But when the disciples saw Him walking on the sea, they were terrified, and said, “It is a ghost!” and they cried out in fear.
The world loves a conspiracy and it got one last week from a four-inch fragment of papyrus. By now you’ve heard of the Harvard professor of antiquity who came into possession of a remarkably preserved swatch of Egyptian writing, purportedly from the fourth century, which spoke of Jesus and His mother, Mary. That someone had unearthed another piece of ancient hagiography would be no story amid the torrent of other more pressing news.
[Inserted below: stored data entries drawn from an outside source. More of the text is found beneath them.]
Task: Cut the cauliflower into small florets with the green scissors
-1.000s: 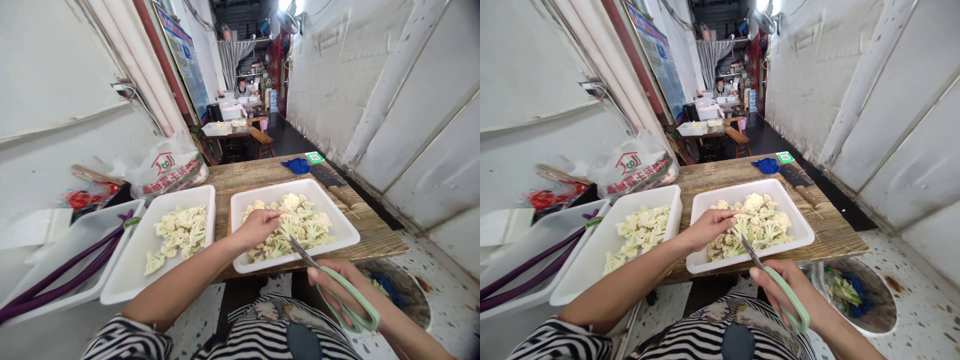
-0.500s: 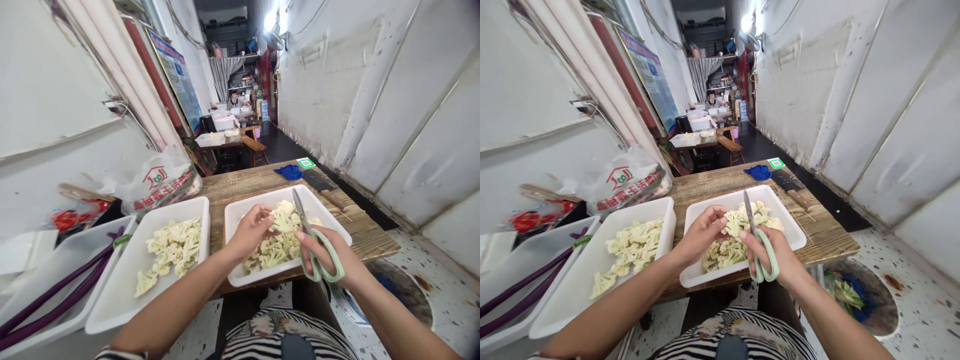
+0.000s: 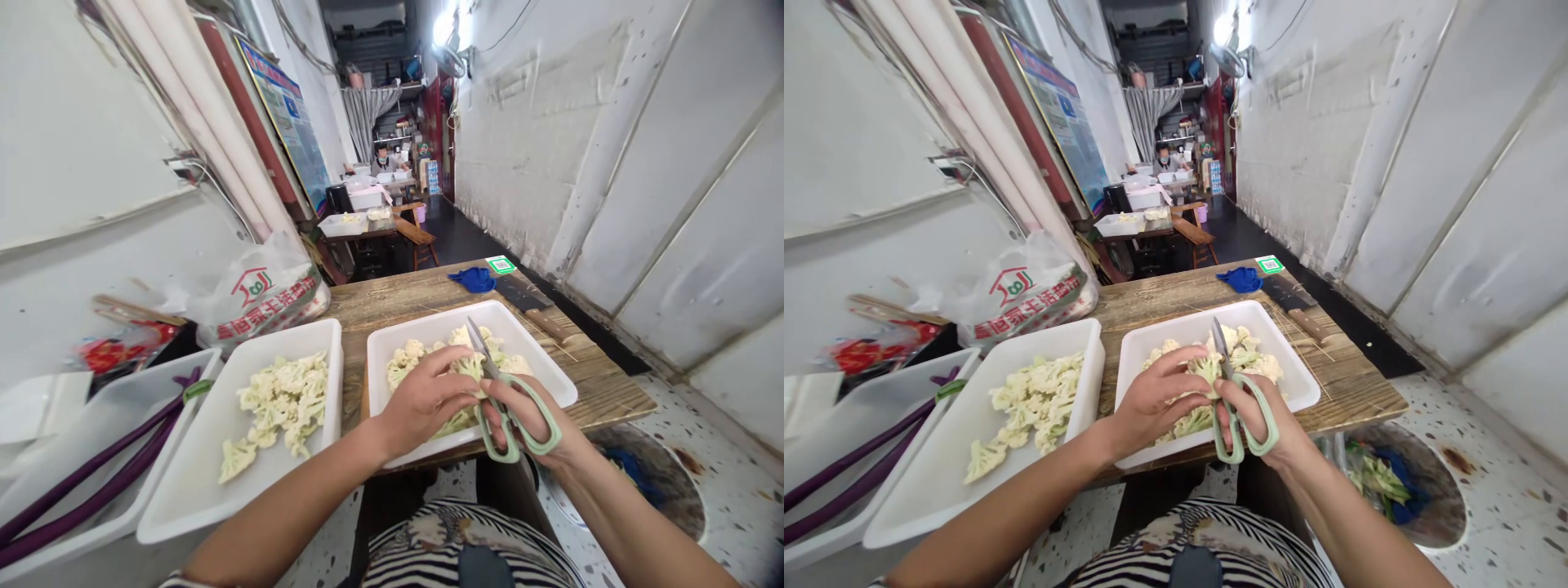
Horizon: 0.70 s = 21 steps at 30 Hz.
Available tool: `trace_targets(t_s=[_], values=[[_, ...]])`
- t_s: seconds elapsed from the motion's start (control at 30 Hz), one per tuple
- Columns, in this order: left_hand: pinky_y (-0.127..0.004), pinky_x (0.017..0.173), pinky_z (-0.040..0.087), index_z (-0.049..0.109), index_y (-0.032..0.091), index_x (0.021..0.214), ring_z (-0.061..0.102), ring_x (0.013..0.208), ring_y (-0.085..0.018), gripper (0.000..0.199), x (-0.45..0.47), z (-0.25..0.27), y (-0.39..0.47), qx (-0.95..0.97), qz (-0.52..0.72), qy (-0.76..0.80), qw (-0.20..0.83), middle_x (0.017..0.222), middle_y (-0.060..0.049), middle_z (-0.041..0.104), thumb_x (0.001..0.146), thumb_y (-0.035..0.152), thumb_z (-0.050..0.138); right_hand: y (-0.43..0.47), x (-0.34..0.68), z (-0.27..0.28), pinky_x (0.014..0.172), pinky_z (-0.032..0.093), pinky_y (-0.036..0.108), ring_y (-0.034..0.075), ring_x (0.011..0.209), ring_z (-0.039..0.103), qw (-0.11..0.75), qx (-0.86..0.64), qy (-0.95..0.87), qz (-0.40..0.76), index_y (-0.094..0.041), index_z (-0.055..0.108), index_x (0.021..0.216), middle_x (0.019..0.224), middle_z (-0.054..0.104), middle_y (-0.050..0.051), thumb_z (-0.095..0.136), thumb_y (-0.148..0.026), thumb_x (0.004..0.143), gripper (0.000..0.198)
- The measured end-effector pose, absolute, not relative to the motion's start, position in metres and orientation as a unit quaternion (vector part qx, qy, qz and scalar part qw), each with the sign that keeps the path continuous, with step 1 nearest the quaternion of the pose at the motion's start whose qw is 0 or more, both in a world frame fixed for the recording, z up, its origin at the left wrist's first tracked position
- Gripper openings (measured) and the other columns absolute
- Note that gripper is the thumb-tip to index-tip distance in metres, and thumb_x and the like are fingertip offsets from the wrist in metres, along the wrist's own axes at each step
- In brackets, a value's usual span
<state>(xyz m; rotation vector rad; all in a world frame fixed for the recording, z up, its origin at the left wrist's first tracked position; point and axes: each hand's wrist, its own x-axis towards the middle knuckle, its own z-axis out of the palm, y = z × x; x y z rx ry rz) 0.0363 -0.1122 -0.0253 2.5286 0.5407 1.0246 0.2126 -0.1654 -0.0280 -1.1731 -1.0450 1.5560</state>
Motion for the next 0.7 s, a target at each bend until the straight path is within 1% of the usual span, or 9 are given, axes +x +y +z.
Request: trace_targets(t_s=[0.1, 0.17, 0.23, 0.3, 0.37, 0.53, 0.6, 0.7], values=[[-0.040, 0.100, 0.044, 0.067, 0.019, 0.102, 0.056, 0.115, -0.023, 0.021, 0.036, -0.017, -0.109, 0.917, 0.310, 0.170, 0.186, 0.115, -0.012, 0.063, 0.093, 0.024, 0.049, -0.167, 0.213, -0.027, 0.032, 0.035, 0.018, 0.009, 0.030, 0.046, 0.433, -0.477, -0.433, 0.630, -0.017, 0.052, 0.048, 0.039, 0.049, -0.003, 0.066, -0.047, 0.074, 0.041], [-0.040, 0.100, 0.044, 0.070, 0.022, 0.098, 0.059, 0.110, -0.024, 0.021, 0.035, -0.013, -0.110, 0.900, 0.301, 0.200, 0.243, 0.110, -0.010, 0.066, 0.091, 0.023, 0.051, -0.169, 0.214, -0.026, 0.032, 0.035, 0.018, 0.009, 0.030, 0.047, 0.419, -0.472, -0.444, 0.636, -0.017, 0.053, 0.050, 0.040, 0.049, -0.004, 0.068, -0.043, 0.072, 0.038], [-0.039, 0.103, 0.042, 0.073, 0.024, 0.093, 0.060, 0.112, -0.024, 0.018, 0.032, -0.011, -0.111, 0.865, 0.322, 0.227, 0.311, 0.113, -0.009, 0.068, 0.088, 0.022, 0.056, -0.170, 0.214, -0.026, 0.033, 0.036, 0.018, 0.009, 0.031, 0.048, 0.413, -0.466, -0.453, 0.638, -0.017, 0.053, 0.051, 0.042, 0.050, -0.005, 0.071, -0.038, 0.069, 0.033], [-0.040, 0.106, 0.040, 0.074, 0.026, 0.092, 0.058, 0.119, -0.025, 0.019, 0.029, -0.012, -0.112, 0.846, 0.338, 0.230, 0.341, 0.120, -0.009, 0.067, 0.086, 0.021, 0.058, -0.169, 0.213, -0.026, 0.034, 0.036, 0.018, 0.009, 0.032, 0.048, 0.415, -0.467, -0.457, 0.633, -0.017, 0.053, 0.051, 0.041, 0.049, -0.006, 0.071, -0.035, 0.069, 0.031], [-0.043, 0.107, 0.040, 0.074, 0.027, 0.095, 0.055, 0.124, -0.025, 0.021, 0.027, -0.014, -0.113, 0.854, 0.339, 0.218, 0.329, 0.124, -0.009, 0.065, 0.087, 0.022, 0.055, -0.168, 0.213, -0.026, 0.033, 0.036, 0.019, 0.009, 0.031, 0.046, 0.419, -0.475, -0.456, 0.625, -0.018, 0.052, 0.049, 0.039, 0.048, -0.005, 0.066, -0.034, 0.070, 0.031], [-0.050, 0.112, 0.034, 0.072, 0.023, 0.101, 0.049, 0.131, -0.026, 0.023, 0.026, -0.027, -0.115, 0.866, 0.369, 0.194, 0.275, 0.120, -0.012, 0.068, 0.091, 0.025, 0.051, -0.164, 0.211, -0.022, 0.033, 0.037, 0.020, 0.010, 0.030, 0.046, 0.425, -0.491, -0.454, 0.610, -0.019, 0.050, 0.047, 0.038, 0.047, -0.005, 0.062, -0.033, 0.071, 0.030], [-0.050, 0.113, 0.032, 0.072, 0.022, 0.101, 0.047, 0.132, -0.026, 0.022, 0.026, -0.034, -0.117, 0.853, 0.392, 0.203, 0.279, 0.119, -0.012, 0.068, 0.090, 0.023, 0.053, -0.164, 0.211, -0.017, 0.033, 0.038, 0.020, 0.010, 0.030, 0.047, 0.425, -0.493, -0.457, 0.606, -0.020, 0.050, 0.047, 0.038, 0.047, -0.006, 0.063, -0.032, 0.070, 0.029], [-0.049, 0.114, 0.033, 0.071, 0.023, 0.103, 0.047, 0.132, -0.025, 0.022, 0.025, -0.042, -0.121, 0.835, 0.409, 0.222, 0.291, 0.120, -0.010, 0.068, 0.090, 0.019, 0.053, -0.165, 0.209, -0.012, 0.033, 0.038, 0.020, 0.010, 0.030, 0.047, 0.422, -0.493, -0.459, 0.607, -0.020, 0.049, 0.047, 0.037, 0.047, -0.006, 0.066, -0.031, 0.067, 0.028]])
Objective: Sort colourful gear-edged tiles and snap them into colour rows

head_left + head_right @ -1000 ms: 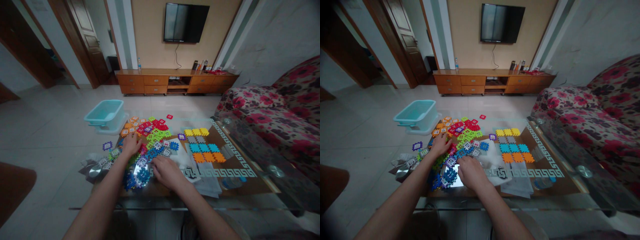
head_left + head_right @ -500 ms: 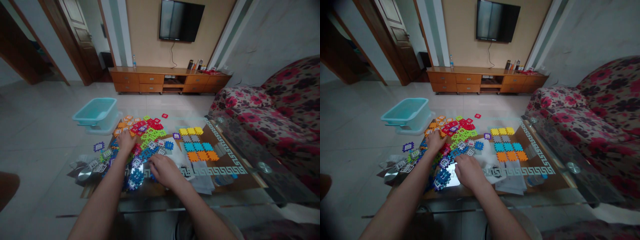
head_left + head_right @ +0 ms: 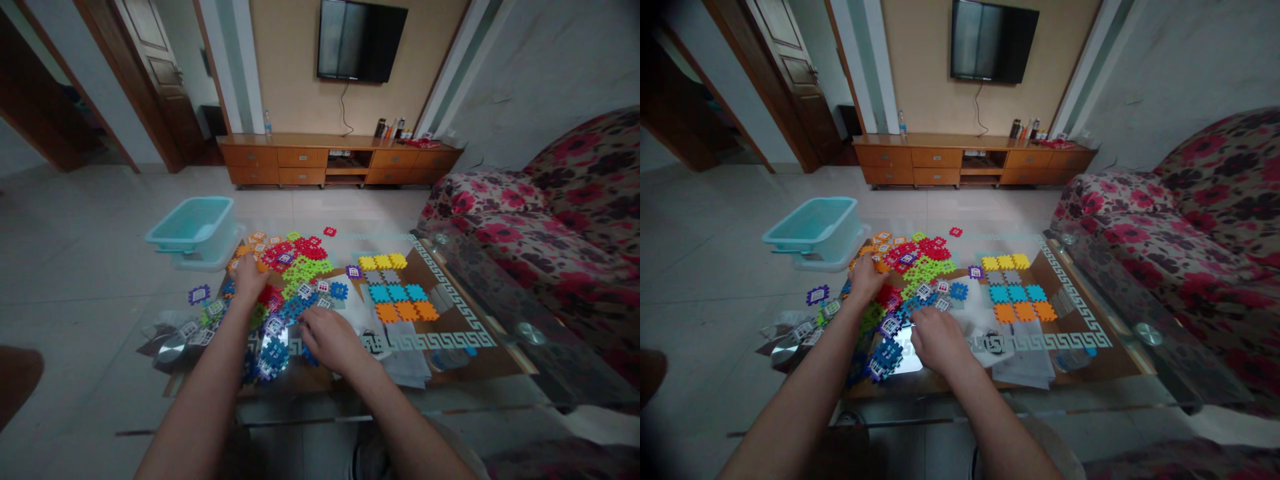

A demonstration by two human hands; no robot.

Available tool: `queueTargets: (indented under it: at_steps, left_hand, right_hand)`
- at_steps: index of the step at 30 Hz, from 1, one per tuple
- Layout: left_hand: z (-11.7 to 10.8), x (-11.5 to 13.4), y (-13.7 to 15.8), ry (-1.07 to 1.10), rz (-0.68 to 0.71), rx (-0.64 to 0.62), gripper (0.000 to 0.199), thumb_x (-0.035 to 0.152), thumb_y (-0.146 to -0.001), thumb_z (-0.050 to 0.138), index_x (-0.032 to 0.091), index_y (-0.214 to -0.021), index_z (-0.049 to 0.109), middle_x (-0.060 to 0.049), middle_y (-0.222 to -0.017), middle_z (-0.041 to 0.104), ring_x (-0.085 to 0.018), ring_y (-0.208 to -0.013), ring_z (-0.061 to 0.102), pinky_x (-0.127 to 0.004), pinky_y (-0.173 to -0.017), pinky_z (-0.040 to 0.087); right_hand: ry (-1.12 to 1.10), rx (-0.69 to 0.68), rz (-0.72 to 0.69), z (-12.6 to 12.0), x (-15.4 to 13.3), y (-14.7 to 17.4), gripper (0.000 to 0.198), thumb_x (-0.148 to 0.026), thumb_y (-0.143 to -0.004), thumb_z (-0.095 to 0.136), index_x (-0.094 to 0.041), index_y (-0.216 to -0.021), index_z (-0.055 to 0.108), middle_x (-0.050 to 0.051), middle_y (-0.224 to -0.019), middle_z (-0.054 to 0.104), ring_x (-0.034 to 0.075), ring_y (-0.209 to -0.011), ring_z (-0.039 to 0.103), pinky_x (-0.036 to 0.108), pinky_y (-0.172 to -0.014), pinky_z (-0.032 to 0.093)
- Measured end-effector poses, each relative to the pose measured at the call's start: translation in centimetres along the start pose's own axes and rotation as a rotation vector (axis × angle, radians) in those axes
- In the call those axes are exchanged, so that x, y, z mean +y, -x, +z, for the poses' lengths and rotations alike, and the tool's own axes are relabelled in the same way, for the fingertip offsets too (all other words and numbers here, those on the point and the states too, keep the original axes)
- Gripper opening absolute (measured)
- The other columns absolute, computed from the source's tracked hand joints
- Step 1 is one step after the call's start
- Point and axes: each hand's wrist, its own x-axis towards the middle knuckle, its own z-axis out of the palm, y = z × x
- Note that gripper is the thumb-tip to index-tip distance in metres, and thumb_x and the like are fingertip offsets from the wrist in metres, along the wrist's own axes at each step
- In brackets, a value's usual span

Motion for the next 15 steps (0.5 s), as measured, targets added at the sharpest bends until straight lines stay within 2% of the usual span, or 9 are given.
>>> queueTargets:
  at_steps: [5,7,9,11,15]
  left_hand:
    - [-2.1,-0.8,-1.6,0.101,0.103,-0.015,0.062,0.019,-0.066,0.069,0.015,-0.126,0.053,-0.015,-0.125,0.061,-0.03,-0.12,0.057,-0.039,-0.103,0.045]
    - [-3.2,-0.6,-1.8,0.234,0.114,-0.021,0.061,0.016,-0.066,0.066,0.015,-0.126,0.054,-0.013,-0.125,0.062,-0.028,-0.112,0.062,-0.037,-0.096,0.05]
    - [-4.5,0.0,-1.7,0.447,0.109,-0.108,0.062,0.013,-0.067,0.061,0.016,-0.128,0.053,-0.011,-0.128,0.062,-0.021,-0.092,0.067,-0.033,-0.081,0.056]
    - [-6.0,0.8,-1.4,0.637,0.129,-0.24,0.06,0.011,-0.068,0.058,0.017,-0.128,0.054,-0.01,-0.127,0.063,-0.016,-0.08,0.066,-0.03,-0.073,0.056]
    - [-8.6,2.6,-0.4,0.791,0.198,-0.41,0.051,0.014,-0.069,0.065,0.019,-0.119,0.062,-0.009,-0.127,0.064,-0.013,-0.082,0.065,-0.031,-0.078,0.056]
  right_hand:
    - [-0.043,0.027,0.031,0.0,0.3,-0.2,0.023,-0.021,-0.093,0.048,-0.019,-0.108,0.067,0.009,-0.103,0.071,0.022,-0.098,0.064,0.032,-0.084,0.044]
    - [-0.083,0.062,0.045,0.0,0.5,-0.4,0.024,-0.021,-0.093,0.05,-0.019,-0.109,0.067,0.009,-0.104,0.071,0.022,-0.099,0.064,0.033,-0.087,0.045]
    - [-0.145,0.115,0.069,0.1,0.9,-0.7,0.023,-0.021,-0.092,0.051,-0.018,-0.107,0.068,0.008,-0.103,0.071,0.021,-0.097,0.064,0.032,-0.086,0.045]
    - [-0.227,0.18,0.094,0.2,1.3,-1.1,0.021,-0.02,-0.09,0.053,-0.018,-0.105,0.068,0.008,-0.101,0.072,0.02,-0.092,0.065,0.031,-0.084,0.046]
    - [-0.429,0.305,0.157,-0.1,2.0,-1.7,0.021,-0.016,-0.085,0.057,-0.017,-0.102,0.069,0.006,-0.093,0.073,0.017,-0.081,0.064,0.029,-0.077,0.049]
What made this find newsworthy was that the text reports Jesus saying, “My wife...”
Were the fragment to be found genuine and its translation from the Coptic plausible, the content would serve to challenge the Bible’s and the church’s consistent teaching that Jesus had been single and celibate for the entirety of His earthly ministry.
The conspiratorial impulse kicked into high gear when some from the scholarly community used this week’s discovery to insinuate there are only two reasons that could explain why the church has always taught that Jesus had been unmarried: either it’s just a matter of “happenstance,” as one scholar put it, that our earliest existing texts about Jesus portray Him as single, or it’s because the church’s early exaltation of celibacy as a mark of true holiness justified suppression of alternative perspectives on Jesus’ marital status.
Ross Douthat of the New York Times wondered out loud why the scholarly community wouldn’t consider a third, and to him, more plausible explanation—namely, that Jesus was in fact celibate. We need not entertain a Dan Brown-esque form of historiographical sleight of hand masquerading as scholarship when a simple review of the existing data will do.
We’re drawn to conspiratorial theories that undermine earlier explanations, probably for many reasons. We ought not disparage the impulse out of hand given the number of salutary discoveries that arose from intuitive dissatisfactions with long-standing theories. But we should admit that the more we can complicate our picture of an issue, the less claim we feel it has upon us. In this case, the more controversy we inject into the identity of Jesus, the less inclined we are to see Him as an authority.
So the consequence of every misapprehension of Jesus is to treat Him as less than He deserves. For the world can think of Him as, at best, a historical enigma and in turn relegate Him to the status of eccentric sage. The disciples can think of Him as a ghost, as He approached them walking on the water, and reduce Jesus to something only to fear. Judas can try to force Jesus’ hand as if He were a revolutionary gone soft, while Peter can try to preserve Him from harm as One unworthy to suffer.
In each case, misapprehending Jesus is a distortion not only of His identity but also of what is due Him. Recall your own experience with being misunderstood and you remember how unbefitting the response you received. Shouldn’t we be all the more concerned with viewing Him properly that we might treat Him rightly?
Oh, but does He ask too much? Aren’t His ways inscrutable (Rom 11:39)? Don’t we see Him through a glass darkly, waiting for a day of greater clarity (1 Cor 13:12)? Aren’t we commended for loving Him though we do not see Him (1 Pet 1:8)?
Until we see Him as He is (1 Jn 3:2), we will never comprehend Him fully. But despite His incomprehensibility, we still gain sufficient understanding of Him from even His most succinct statements.
For Jesus is the One who said, “Take heart.” With Him comes good reason to pull ourselves together no matter how our moment pulls us apart.
He is the One who said, “It is I.” Jesus is no ghost, but the very Son of God whose taking away the sins of the world amply proves His love and His ability to confirm the rationale for hope.
Christ is the One who said, “Do not be afraid.” Whatever our thoughts or preliminary conclusions that would induce in us a panic, His pardon, presence, and promise are all sufficient to render such panic not just premature but pointless.
Your life may be as tattered as that fourth-century fragment, your moment as indecipherable as some of its ancient inscription. But whatever may be conspiring against you—it meets its match in Him who came—and died—for His bride.